▸ What to work on: The line with "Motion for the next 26", the line with "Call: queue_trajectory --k", and all lines between them in the material below: return these exactly, and no others.

** Opening Dataset records block **

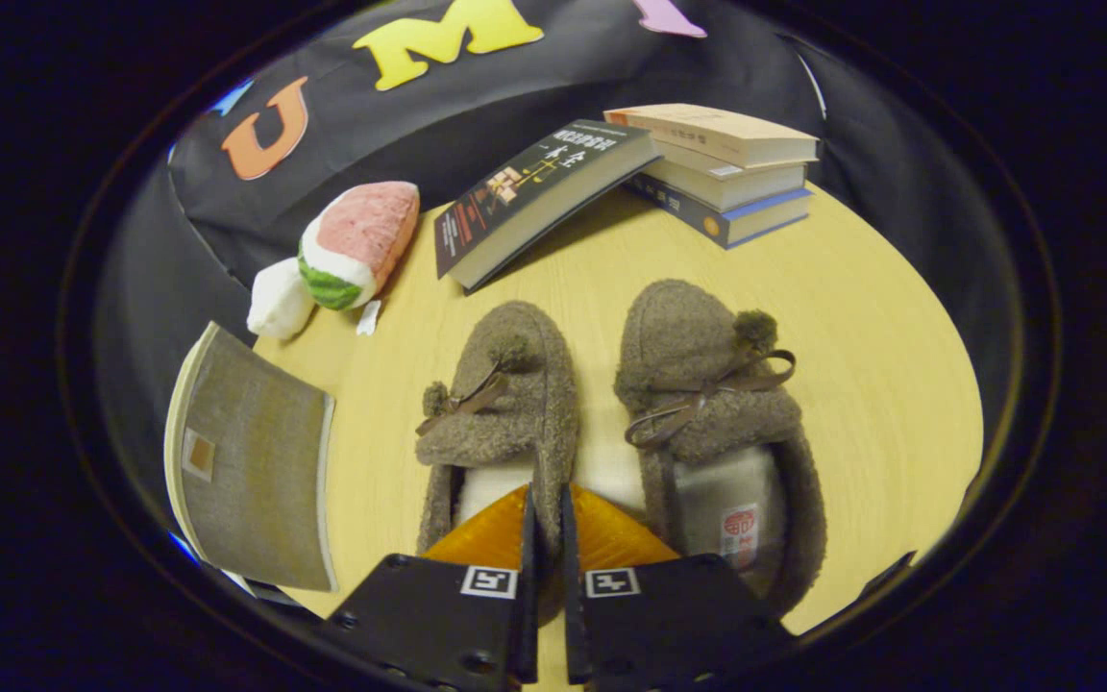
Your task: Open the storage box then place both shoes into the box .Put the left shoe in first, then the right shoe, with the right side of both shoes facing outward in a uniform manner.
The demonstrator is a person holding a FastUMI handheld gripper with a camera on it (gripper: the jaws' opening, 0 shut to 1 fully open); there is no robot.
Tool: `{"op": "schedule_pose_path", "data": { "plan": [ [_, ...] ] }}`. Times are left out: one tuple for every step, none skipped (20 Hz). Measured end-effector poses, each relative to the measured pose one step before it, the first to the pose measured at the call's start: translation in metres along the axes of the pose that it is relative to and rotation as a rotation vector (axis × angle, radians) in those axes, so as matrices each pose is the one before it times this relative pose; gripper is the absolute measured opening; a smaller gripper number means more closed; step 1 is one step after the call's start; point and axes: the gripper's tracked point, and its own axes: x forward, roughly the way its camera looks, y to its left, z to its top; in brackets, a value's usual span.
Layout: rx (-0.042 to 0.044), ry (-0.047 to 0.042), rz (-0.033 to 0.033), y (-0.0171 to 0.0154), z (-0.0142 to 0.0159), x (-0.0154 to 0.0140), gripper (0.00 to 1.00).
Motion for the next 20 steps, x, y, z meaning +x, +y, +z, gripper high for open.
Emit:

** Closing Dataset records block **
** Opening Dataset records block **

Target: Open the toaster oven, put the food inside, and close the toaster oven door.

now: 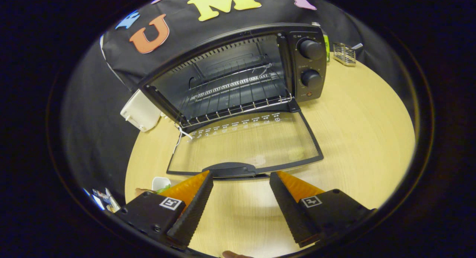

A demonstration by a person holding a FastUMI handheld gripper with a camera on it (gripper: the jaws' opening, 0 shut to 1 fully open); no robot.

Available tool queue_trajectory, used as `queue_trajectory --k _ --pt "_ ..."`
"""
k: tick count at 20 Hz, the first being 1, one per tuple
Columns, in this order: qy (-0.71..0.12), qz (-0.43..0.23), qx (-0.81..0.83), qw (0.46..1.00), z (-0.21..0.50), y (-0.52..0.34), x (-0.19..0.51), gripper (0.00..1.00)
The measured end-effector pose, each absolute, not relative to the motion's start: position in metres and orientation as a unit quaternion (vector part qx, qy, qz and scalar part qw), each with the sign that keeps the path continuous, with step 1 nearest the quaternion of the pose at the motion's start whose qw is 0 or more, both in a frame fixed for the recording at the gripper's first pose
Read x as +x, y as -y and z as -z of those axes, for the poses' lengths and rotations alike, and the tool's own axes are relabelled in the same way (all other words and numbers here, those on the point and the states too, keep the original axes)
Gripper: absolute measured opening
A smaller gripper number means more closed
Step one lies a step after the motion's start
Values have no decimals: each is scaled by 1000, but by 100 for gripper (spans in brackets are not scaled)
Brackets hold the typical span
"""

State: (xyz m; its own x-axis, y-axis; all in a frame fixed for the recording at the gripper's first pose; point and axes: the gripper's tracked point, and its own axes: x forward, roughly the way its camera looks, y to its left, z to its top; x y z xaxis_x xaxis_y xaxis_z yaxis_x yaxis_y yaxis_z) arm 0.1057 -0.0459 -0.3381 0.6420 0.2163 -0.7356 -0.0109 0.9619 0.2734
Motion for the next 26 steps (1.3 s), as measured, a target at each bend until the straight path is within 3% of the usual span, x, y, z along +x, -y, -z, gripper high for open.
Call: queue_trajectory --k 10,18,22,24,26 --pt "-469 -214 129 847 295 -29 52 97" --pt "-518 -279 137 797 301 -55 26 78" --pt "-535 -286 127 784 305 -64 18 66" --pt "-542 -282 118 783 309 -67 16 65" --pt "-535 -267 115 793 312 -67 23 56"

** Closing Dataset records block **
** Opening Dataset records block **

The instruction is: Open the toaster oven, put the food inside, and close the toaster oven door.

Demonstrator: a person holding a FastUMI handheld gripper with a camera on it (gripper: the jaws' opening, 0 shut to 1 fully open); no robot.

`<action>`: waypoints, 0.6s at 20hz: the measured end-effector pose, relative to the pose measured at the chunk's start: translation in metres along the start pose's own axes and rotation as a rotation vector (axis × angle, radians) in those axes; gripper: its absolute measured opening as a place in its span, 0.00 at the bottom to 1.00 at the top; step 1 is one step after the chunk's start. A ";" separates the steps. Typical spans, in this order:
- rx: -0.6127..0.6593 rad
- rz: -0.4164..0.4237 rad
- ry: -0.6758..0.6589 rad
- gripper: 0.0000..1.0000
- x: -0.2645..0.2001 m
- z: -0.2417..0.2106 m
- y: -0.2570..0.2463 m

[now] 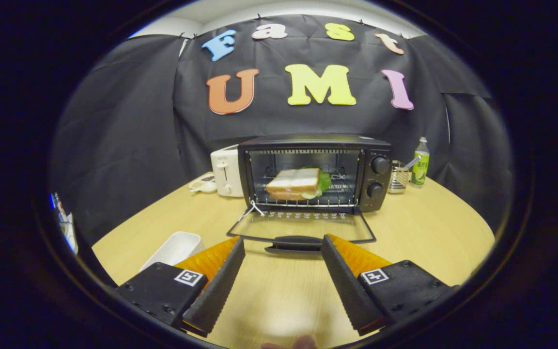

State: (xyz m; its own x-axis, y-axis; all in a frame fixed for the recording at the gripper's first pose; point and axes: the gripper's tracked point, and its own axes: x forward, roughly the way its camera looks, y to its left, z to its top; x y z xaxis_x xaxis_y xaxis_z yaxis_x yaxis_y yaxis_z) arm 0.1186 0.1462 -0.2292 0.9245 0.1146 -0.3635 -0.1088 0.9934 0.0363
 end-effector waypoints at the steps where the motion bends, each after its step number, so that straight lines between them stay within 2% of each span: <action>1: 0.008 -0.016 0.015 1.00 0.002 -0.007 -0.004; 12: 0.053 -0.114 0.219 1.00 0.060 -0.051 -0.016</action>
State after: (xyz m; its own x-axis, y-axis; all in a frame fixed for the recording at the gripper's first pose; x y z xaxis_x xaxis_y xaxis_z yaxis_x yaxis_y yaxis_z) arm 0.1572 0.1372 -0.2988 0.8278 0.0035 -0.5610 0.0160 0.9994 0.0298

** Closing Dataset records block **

▸ Task result:
Motion for the next 26 steps (1.3 s), as measured, a target at each bend until the straight path is within 3% of the usual span, x, y, z along +x, -y, -z, gripper high for open.
Call: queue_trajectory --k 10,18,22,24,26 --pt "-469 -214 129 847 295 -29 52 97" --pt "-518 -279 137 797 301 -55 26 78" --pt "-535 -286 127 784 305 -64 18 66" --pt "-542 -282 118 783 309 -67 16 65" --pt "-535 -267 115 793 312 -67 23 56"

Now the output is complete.